A light detector is a device or device component that is used to recognize the presence of light, often with the goal of initiating a process in response to light.

A light detector in such a device recognizes the presence and intensity of light and initiates a process that changes the screen brightness for ease of viewing.

One light detector may, for instance, be made to detect any light at all while another may only detect certain colors.

Light detectors are often designed to detect and respond to very different levels of light intensity as well.

A cryogenic light detector, for example, is intended to detect and measure the energy of individual photons while many detectors for personal use only respond to light that is, by comparison, very intense.

It is not uncommon for an outdoor light, for instance, to have a light detector that enables it to automatically turn on or off based on the presence of light. Likewise, a camera might incorporate a light detector that automatically determines whether or not to activate the flash.

More complex robots may use light detectors to guide them to fires or to other specific sources of light.

Optical Sensor

An optical sensor is a device that converts light rays into electronic signals.

Usually, the optical sensor is part of a larger system integrating a measuring device, a source of light and the sensor itself.

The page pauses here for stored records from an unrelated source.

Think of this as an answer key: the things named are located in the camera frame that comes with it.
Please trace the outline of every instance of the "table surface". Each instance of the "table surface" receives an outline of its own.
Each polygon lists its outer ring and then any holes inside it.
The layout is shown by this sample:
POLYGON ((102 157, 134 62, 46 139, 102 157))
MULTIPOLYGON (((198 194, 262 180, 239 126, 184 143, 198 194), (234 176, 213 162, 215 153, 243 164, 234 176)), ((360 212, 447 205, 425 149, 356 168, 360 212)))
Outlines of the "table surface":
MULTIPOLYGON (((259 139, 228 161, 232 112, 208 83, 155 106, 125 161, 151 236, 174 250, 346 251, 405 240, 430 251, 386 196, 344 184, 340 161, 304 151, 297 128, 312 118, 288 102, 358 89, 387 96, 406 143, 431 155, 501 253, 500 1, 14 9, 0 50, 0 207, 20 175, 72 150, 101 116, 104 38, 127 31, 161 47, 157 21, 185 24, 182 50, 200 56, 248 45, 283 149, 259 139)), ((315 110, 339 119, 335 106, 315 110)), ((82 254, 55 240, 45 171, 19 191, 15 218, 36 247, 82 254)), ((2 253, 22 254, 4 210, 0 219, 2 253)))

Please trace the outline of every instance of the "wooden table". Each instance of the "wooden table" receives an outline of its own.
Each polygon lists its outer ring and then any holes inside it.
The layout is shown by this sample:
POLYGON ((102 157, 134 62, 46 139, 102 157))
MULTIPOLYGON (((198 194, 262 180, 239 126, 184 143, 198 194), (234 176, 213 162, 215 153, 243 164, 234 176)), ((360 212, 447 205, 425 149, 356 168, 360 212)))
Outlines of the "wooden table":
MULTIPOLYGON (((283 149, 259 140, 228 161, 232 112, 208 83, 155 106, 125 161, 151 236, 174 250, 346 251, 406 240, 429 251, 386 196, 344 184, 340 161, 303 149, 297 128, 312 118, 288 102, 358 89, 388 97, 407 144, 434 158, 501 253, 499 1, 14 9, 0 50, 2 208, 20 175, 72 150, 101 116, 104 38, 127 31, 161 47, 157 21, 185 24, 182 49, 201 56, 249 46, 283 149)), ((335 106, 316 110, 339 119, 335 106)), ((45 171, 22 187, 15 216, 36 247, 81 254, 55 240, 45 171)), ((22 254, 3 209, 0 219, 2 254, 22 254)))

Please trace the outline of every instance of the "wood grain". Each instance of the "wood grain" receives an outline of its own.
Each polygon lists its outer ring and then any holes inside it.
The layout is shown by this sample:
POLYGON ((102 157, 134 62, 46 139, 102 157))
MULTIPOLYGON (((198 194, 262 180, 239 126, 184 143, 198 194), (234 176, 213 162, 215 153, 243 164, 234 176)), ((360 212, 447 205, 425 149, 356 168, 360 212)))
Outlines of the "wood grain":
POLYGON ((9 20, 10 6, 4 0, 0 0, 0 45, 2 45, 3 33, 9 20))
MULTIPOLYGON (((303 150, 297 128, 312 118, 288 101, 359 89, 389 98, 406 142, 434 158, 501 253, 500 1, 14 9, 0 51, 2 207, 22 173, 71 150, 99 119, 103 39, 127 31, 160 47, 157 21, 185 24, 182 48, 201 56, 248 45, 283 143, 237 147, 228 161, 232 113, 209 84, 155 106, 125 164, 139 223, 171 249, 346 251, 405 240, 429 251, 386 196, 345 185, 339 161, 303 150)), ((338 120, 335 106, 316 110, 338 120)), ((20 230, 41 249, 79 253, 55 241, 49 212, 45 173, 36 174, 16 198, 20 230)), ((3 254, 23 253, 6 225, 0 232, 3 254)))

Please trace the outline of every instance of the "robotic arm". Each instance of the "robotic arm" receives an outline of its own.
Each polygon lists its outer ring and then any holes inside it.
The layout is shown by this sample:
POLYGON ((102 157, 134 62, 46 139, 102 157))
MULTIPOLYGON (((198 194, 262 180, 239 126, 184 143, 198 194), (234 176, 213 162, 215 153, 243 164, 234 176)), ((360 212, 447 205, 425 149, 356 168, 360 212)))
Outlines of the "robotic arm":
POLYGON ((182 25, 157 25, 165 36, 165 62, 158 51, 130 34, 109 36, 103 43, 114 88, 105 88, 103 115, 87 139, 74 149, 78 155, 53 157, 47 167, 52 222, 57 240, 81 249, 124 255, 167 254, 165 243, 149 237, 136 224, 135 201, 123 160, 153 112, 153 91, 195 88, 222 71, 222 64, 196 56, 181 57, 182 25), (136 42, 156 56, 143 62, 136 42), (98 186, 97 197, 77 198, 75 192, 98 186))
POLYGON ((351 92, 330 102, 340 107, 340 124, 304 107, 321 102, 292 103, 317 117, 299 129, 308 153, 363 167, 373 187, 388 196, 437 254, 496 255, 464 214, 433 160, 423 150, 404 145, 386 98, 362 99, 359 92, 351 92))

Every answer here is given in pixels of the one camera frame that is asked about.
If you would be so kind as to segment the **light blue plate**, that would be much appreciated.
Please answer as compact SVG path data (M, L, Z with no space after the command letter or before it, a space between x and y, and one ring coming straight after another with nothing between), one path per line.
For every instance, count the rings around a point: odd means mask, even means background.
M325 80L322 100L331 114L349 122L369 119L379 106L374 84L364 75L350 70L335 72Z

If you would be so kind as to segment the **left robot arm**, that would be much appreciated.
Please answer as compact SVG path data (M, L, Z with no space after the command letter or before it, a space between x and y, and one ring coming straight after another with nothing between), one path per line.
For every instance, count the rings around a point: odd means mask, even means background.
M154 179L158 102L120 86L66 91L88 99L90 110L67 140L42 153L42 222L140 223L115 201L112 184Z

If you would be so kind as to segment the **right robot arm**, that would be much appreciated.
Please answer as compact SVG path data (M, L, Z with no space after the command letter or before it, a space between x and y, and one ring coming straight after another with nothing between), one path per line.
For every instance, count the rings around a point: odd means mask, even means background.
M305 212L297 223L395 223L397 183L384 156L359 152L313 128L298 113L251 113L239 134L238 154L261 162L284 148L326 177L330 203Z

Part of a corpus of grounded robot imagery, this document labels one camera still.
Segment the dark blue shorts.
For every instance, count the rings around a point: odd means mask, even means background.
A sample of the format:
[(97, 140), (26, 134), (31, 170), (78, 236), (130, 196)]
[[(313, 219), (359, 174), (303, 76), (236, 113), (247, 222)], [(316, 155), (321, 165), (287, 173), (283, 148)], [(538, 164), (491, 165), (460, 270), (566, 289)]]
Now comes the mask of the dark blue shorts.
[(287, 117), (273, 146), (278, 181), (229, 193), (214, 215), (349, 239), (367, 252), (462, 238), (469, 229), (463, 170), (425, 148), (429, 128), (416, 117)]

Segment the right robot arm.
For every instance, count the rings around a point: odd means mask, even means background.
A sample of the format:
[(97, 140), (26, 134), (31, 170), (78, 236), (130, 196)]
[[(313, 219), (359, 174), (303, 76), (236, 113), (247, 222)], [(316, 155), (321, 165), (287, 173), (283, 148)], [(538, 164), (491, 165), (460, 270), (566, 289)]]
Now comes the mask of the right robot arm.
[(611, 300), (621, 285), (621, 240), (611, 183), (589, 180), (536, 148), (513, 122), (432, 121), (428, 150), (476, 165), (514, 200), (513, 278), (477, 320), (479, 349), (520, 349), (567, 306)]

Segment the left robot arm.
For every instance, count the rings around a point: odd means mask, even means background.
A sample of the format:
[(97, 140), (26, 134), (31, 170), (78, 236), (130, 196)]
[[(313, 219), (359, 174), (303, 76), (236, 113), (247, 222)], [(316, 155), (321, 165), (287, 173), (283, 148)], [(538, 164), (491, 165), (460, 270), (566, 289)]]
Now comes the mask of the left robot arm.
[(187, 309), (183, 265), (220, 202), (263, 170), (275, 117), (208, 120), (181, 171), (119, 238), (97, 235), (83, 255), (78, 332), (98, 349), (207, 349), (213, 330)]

This is generally connected to an electrical trigger, which reacts to a change in the signal within the light sensor.

One of the features of an optical sensor is its ability to measure the changes from one or more light beams. This change is most often based around alterations to the intensity of the light.

When a phase change occurs, the light sensor acts as a photoelectric trigger, either increasing or decreasing the electrical output, depending on the type of sensor.

Optical sensors can work either on the single point method or through a distribution of points.

In terms of the distribution concept, the sensor is reactive along a long series of sensors or single fiber-optic array.

For example, when the door to a completely darkened area such as the inside of a copy machine is opened, light impacts the sensor, causing an increase in electrical productivity. This will trigger an electric response and stop the machine for safety.